Architecture: a “working” install with the minimum components
The practical minimum architecture for FleetDM:
- Fleet server
- MySQL (state)
- Redis (queue / cache)
- osquery agent (on hosts)
Two production tips:
- Run Fleet inside a separate management segment (do not let it behave like a “general service” reachable from anywhere)
- Standardize TLS (via a reverse proxy or directly on Fleet)
Agent rollout: “install” is not enough; “keep it alive” is the goal
On the agent side the targets are:
- Automated install (Ansible, salt, cloud-init, etc.)
- Enrollment secret management (with a rotation plan)
- “Offline host” signal (is the agent missing, or is the host?)
A practical approach:
- Install the agent via package manager or a signed binary
- Provide the enrollment secret from a file or a secret store
- Run it as a systemd service (with restart policy and resource limits)
- Set up labels / segments on day one (prod / pilot / dev, etc.)
Query pack design: not “everything,” but “what drives a decision”
Querying everything is tempting at the start, but it is not sustainable.
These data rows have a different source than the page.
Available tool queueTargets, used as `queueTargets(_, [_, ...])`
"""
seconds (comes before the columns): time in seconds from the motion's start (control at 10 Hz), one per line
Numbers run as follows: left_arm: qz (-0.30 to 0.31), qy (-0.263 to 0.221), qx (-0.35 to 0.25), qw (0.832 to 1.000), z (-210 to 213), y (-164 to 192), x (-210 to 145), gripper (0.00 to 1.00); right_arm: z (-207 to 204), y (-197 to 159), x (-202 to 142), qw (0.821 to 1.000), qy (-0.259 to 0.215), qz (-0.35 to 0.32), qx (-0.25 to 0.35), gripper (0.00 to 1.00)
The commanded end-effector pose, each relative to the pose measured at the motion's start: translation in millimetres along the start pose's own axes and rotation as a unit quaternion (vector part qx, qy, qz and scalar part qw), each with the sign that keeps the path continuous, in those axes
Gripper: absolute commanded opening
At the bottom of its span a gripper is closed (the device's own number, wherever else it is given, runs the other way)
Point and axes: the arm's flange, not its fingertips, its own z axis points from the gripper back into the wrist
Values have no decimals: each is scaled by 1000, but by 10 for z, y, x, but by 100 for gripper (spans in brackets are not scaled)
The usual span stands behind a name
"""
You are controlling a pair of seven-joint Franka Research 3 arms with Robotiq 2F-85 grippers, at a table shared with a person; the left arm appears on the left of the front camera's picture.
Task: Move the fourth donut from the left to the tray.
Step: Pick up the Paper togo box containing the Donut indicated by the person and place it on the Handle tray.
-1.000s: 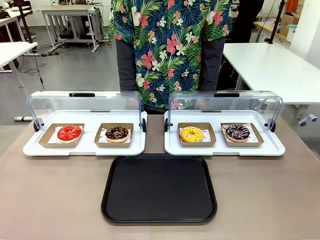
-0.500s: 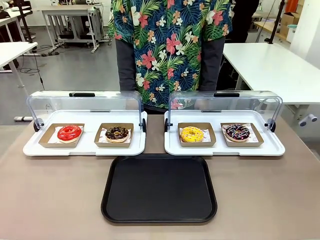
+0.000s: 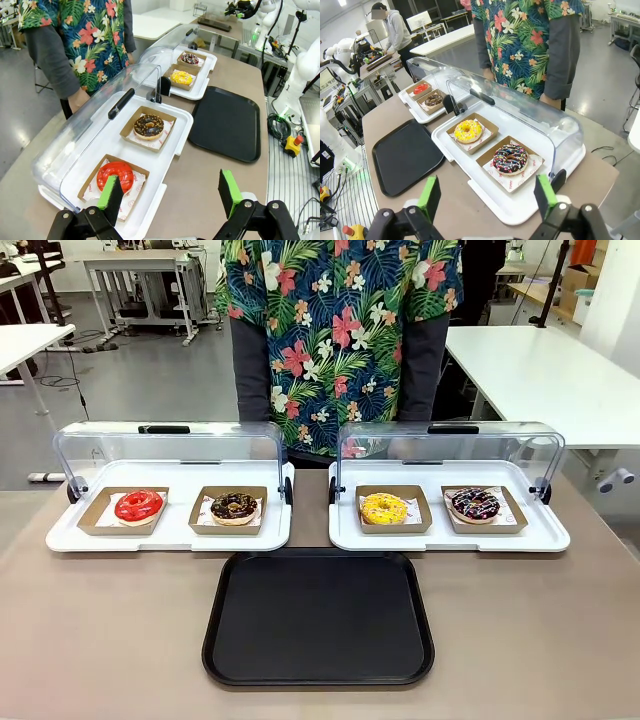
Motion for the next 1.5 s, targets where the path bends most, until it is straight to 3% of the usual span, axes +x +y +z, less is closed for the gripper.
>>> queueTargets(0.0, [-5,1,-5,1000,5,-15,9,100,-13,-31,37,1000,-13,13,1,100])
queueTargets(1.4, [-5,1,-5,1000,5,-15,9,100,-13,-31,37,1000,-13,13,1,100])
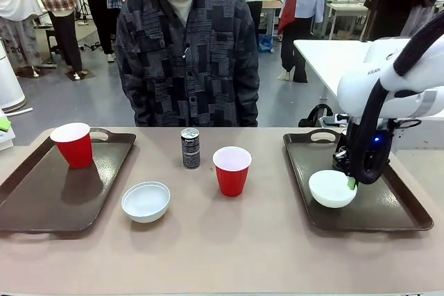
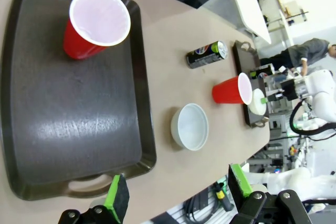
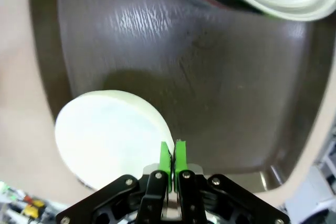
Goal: Prepare tableware on both trays.
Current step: Pick up a Picnic Bowl from the table and place it on a Handle tray.
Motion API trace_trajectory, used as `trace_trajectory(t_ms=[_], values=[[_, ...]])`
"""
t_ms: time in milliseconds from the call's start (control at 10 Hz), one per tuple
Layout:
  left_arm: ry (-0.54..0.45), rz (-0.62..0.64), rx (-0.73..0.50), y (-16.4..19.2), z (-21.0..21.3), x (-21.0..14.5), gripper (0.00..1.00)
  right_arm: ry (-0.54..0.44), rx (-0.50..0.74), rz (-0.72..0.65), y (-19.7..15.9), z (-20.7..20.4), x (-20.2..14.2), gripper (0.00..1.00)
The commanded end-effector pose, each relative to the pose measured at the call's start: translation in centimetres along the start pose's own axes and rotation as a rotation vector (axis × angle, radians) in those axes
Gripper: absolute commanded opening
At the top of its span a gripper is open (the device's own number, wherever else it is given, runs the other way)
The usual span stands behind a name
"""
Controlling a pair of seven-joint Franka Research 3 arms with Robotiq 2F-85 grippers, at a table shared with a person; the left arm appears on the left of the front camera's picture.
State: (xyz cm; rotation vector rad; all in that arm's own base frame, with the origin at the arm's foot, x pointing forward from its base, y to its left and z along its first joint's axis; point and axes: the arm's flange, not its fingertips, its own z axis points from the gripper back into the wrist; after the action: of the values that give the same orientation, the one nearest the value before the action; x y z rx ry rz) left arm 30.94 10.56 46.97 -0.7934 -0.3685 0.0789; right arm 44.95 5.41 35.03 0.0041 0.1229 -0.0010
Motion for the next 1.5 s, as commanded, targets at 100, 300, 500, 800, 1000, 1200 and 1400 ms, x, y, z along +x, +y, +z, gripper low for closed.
trace_trajectory(t_ms=[100, 300, 500, 800, 1000, 1200, 1400], values=[[-0.008, -0.002, -0.018, 0.1, 0.0, 0.1, 1.00, 0.011, -0.003, 0.007, 0.2, -1.6, 1.3, 0.57], [-0.008, -0.002, -0.018, 0.1, 0.0, 0.1, 1.00, 0.001, -0.008, 0.002, 0.2, -0.7, 0.6, 1.00], [-0.008, -0.002, -0.018, 0.1, 0.0, 0.1, 1.00, 0.001, -0.010, 0.004, 0.1, 0.5, -0.7, 1.00], [-0.008, -0.002, -0.018, 0.1, 0.0, 0.1, 1.00, -0.037, -0.015, 0.004, -0.2, 3.6, -3.7, 0.69], [-0.008, -0.002, -0.018, 0.1, 0.0, 0.1, 1.00, -0.036, 0.019, 0.026, -0.7, 5.8, -5.3, 0.89], [-0.008, -0.002, -0.018, 0.1, 0.0, 0.1, 1.00, -0.053, 0.051, 0.026, -0.6, 7.6, -6.5, 1.00], [-0.008, -0.002, -0.018, 0.1, 0.0, 0.1, 1.00, -0.046, -0.002, 0.014, -0.5, 6.5, -5.1, 1.00]])
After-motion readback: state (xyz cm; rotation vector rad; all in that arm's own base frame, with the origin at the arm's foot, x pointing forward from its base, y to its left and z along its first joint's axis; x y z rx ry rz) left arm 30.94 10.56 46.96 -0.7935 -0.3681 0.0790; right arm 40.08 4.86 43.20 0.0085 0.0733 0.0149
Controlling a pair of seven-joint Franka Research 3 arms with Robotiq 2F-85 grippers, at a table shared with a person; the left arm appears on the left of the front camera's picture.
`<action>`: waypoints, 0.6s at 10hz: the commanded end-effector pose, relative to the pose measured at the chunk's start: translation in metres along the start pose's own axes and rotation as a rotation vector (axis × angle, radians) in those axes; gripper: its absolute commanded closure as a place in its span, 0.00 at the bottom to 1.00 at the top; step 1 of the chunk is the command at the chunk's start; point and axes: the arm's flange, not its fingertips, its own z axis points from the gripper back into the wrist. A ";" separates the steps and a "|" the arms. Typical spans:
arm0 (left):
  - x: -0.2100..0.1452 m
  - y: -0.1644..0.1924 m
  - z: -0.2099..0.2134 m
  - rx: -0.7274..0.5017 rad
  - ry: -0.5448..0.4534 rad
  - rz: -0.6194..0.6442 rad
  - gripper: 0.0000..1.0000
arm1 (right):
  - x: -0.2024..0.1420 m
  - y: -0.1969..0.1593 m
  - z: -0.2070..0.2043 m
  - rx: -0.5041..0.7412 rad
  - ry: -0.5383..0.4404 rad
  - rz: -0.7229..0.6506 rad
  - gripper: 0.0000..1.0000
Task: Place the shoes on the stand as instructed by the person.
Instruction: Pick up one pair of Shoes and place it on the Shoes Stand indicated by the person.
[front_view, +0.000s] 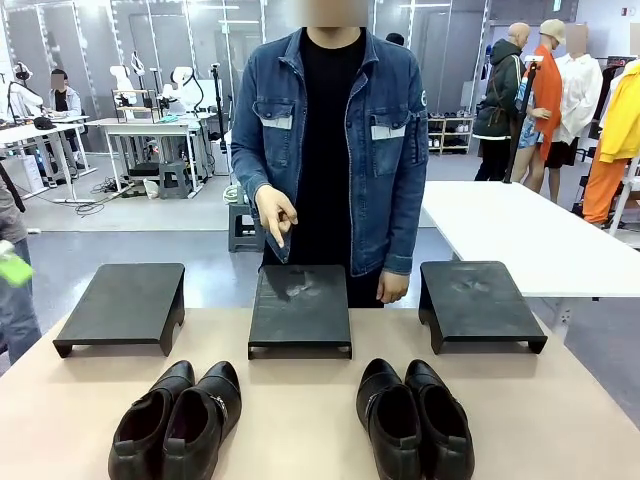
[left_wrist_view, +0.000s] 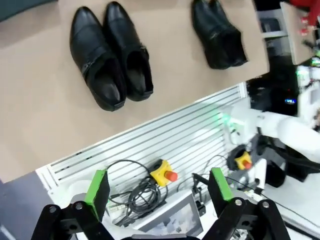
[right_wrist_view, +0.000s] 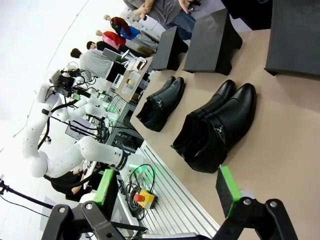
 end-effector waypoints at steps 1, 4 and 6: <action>0.017 -0.021 -0.034 0.132 0.028 0.073 0.00 | 0.000 0.000 0.002 0.006 -0.005 0.008 0.00; 0.028 -0.045 -0.100 0.237 0.039 0.124 0.00 | 0.000 0.000 0.002 0.006 -0.005 0.008 0.00; 0.034 -0.041 -0.138 0.262 0.068 0.189 0.00 | 0.000 0.000 0.002 0.006 -0.005 0.008 0.00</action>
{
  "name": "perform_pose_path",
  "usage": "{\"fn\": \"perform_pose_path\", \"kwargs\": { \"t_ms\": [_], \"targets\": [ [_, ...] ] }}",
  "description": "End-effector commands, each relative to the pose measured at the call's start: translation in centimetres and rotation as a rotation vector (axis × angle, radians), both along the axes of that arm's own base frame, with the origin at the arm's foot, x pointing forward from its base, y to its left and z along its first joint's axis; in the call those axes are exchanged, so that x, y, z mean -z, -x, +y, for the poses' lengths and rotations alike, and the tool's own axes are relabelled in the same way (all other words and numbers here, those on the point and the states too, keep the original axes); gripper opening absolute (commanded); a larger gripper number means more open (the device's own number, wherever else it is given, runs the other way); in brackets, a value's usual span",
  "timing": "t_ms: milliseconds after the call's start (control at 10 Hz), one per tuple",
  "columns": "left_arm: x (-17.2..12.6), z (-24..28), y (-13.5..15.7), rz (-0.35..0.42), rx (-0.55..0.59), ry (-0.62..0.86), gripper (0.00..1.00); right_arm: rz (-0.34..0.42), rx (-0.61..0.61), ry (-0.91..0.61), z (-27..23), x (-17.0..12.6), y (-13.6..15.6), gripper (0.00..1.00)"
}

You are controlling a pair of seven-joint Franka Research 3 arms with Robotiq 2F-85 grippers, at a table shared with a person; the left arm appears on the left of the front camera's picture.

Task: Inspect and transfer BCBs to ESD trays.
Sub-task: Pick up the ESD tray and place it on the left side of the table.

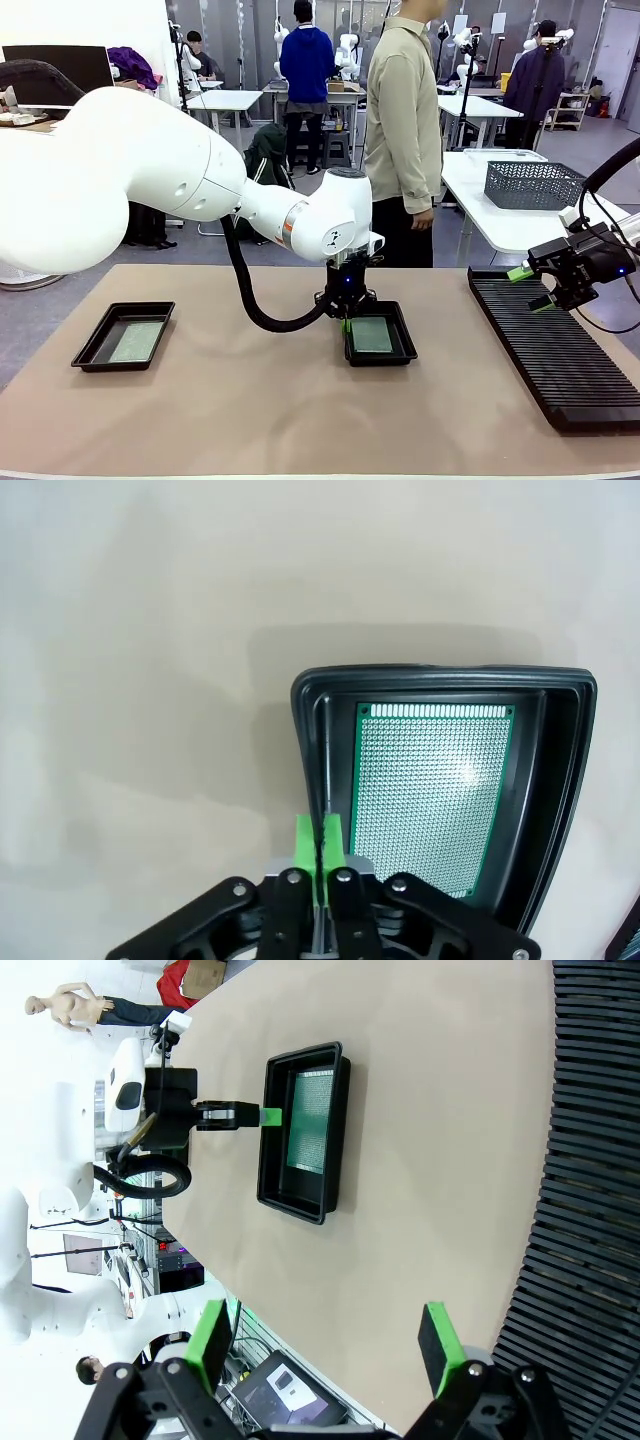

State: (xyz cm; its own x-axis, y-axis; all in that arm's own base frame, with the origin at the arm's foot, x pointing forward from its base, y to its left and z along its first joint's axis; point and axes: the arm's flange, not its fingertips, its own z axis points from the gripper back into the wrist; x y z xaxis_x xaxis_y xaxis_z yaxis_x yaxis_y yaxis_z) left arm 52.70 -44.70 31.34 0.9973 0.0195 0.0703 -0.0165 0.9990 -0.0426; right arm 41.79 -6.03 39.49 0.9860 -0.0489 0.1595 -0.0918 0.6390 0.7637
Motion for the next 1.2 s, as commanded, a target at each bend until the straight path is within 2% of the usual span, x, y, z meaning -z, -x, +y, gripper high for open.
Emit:
{"fn": "perform_pose_path", "kwargs": {
  "t_ms": [0, 500, 1100],
  "targets": [
    [-0.8, 2.3, 0.8, 0.001, 0.038, 0.007, 0.03, 0.001, -0.001, 0.019, -0.1, -0.1, 0.0, 1.00],
    [-2.6, 9.1, 2.0, -0.020, 0.087, 0.037, 0.03, 0.001, -0.001, 0.019, -0.1, -0.1, 0.0, 1.00],
    [-4.2, 17.4, 3.0, -0.021, 0.094, 0.072, 0.03, 0.001, -0.001, 0.019, -0.1, -0.1, 0.0, 1.00]
  ]
}}
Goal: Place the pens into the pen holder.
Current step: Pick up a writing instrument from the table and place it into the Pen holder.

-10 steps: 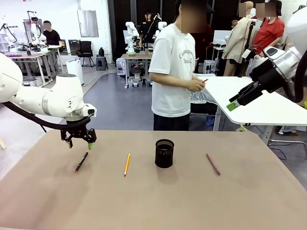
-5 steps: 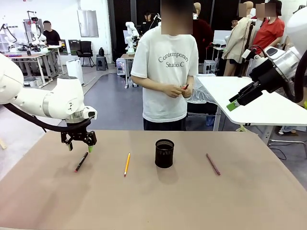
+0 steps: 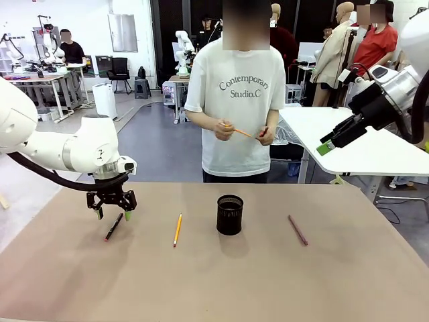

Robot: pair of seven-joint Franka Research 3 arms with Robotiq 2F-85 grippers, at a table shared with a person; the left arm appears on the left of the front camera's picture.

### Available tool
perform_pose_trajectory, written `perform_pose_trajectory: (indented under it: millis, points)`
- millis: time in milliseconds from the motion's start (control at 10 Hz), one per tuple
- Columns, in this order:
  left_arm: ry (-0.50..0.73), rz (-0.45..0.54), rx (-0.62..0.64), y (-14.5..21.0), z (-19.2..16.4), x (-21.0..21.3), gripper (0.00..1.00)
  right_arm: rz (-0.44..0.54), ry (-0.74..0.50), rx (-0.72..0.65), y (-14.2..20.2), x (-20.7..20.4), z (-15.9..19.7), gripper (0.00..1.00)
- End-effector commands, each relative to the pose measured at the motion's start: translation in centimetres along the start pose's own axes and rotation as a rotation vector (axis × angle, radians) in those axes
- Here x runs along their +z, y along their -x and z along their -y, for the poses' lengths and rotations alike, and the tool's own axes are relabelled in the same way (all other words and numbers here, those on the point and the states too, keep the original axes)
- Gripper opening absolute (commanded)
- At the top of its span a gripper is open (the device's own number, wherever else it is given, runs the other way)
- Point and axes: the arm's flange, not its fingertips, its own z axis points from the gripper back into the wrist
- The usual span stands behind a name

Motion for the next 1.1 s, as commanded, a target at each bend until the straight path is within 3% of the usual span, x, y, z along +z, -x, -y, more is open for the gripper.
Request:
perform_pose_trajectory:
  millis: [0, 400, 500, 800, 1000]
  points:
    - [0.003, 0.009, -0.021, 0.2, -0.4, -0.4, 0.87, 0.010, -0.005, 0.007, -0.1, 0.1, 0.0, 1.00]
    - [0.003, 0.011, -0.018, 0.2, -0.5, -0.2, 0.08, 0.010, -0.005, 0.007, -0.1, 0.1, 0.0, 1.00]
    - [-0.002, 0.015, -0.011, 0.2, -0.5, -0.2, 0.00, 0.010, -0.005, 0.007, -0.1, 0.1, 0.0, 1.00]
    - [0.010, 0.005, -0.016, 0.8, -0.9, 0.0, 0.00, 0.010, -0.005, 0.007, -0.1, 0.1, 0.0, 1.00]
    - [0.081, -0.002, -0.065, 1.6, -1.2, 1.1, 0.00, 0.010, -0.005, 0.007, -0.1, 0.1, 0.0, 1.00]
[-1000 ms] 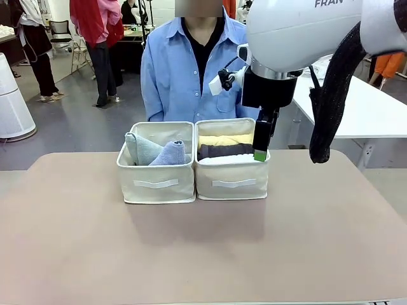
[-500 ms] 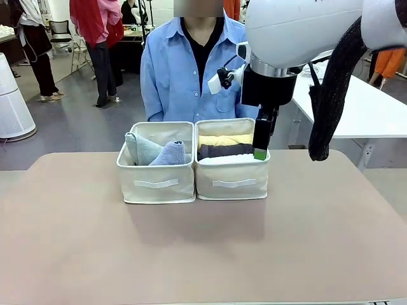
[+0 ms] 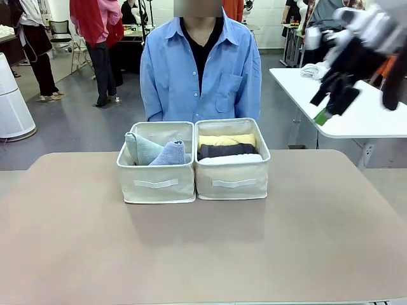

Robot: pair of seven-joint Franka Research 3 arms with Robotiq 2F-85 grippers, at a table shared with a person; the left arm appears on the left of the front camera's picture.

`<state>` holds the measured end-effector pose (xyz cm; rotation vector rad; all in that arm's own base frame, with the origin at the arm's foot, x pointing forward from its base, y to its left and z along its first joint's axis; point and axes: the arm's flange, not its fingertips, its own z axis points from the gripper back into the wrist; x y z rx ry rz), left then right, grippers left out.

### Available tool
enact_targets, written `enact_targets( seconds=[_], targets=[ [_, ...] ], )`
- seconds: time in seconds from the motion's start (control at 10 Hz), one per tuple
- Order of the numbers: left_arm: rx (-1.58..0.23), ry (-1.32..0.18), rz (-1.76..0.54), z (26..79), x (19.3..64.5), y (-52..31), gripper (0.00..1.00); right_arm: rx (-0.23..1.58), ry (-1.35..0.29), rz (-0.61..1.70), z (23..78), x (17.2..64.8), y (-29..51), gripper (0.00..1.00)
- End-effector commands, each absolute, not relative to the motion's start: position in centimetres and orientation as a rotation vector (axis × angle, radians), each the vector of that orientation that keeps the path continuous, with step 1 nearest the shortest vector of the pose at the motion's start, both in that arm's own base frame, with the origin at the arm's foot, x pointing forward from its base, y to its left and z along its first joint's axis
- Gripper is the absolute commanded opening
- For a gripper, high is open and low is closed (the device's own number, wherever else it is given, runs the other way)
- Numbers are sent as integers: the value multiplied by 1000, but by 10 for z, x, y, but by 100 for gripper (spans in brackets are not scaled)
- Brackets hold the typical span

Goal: Sort the towels based on their folding style.
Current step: Pick up another triangle-folded towel from the table and place it in the left Fabric basket.

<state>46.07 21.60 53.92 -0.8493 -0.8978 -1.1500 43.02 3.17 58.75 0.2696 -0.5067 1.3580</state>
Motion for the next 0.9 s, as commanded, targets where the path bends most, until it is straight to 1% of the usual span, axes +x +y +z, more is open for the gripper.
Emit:
enact_targets(
  seconds=[0.0,0.1,0.3,0.4,0.6,0.8],
  targets=[
    [-849,-895,-1153,540,459,216,100,485,-556,1474,584,429,3,100],
    [-849,-895,-1153,540,459,216,100,521,-552,1476,585,431,-13,100],
    [-849,-895,-1153,540,459,216,100,518,-567,1418,586,434,-22,100],
    [-849,-895,-1153,540,459,216,100,498,-601,1460,583,422,-24,100],
    [-849,-895,-1153,540,459,216,100,515,-572,1443,582,425,-29,100],
    [-849,-895,-1153,540,459,216,100,611,-682,1378,614,434,-71,100]
  ],
)
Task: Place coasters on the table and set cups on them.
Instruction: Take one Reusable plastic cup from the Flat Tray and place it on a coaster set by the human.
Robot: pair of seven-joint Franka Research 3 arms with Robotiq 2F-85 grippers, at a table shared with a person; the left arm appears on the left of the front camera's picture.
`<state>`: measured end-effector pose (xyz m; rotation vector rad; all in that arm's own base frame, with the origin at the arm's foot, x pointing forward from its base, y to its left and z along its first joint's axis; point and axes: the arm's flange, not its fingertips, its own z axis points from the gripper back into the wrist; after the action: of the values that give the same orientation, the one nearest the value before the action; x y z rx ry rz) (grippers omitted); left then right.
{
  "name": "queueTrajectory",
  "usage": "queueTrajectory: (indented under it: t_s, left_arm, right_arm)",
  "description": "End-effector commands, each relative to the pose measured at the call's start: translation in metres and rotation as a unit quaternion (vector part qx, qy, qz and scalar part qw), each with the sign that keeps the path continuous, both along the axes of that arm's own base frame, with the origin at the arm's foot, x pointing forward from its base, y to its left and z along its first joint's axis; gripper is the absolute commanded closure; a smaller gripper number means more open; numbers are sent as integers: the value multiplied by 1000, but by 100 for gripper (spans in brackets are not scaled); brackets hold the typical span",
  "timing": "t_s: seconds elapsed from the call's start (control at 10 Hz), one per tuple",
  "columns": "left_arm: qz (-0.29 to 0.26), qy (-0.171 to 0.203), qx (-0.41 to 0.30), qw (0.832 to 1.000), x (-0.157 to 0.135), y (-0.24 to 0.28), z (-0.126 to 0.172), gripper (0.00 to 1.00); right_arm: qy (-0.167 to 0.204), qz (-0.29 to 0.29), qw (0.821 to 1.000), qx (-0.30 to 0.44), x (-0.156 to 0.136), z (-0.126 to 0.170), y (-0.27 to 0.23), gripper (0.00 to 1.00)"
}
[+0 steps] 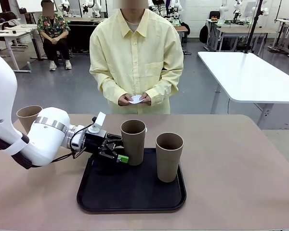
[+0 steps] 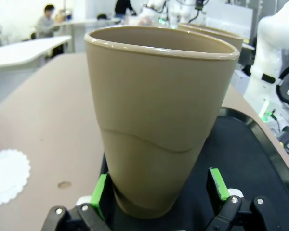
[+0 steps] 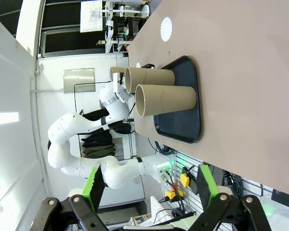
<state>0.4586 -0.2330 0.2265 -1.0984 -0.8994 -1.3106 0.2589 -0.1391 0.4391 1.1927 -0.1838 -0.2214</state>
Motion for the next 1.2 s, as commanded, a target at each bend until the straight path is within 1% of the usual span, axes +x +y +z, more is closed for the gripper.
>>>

I split packs into three:
- Inventory (once a day): kernel, OS version, package list, disk / mount
- Security baseline (once an hour): SSH config, sudoers changes, hashes of critical files
- Hunt / incident (temporary): specific IOCs, processes, ports, persistence
Example: critical SSH signals
SELECT
key,
value
FROM ssh_configs
WHERE key IN ('PermitRootLogin', 'PasswordAuthentication', 'PubkeyAuthentication');
Example: unexpected listening ports
SELECT
p.pid,
p.name,
l.address,
l.port,
l.protocol
FROM listening_ports l
JOIN processes p ON l.pid = p.pid
WHERE l.port NOT IN (22, 80, 443);
Operational flow: where will I route the signal?
Fleet / osquery alone produces “records.” For them to produce value, route the signal to these three places:
- A log pipeline (e.g. Vector / OTel into search and archive)
- Alerting (thresholds / statistics: new user, new port, baseline drift)
- Runbooks (the first 5 steps when an alarm fires)
A rule that has worked for me in the field: without the trio of query + alarm + runbook, that query gets forgotten in time.
Performance and cost: keep the agent “quiet”
Common mistakes:
- Polling heavy tables like
processesonce a minute - Running the same query on every host at the same cadence
- Streaming raw query output into the SIEM and blowing up costs
Solutions:
- Lower the frequency (inventory daily)
- Differentiate by labels (prod more frequently, dev less so)
- Summarize (send deltas, not the full list)
Use during incidents: a “hunt pack” for controlled hunting
osquery is highly useful in incidents, but the rule is: temporary pack.
- IOC hashes
- Suspicious process names
- Persistence points (cron, systemd, rc scripts)
When the incident closes, retire the pack. As long as “incident queries” linger, both cost and risk pile up.
Conclusion
FleetDM + osquery turns enterprise inventory from a “document” into a shared query layer for operations and security. Set up well, it surfaces drift, unexpected ports, baseline deviations, and incident signals quickly. Set up poorly, it produces noise. So start small and grow with packs that actually drive decisions.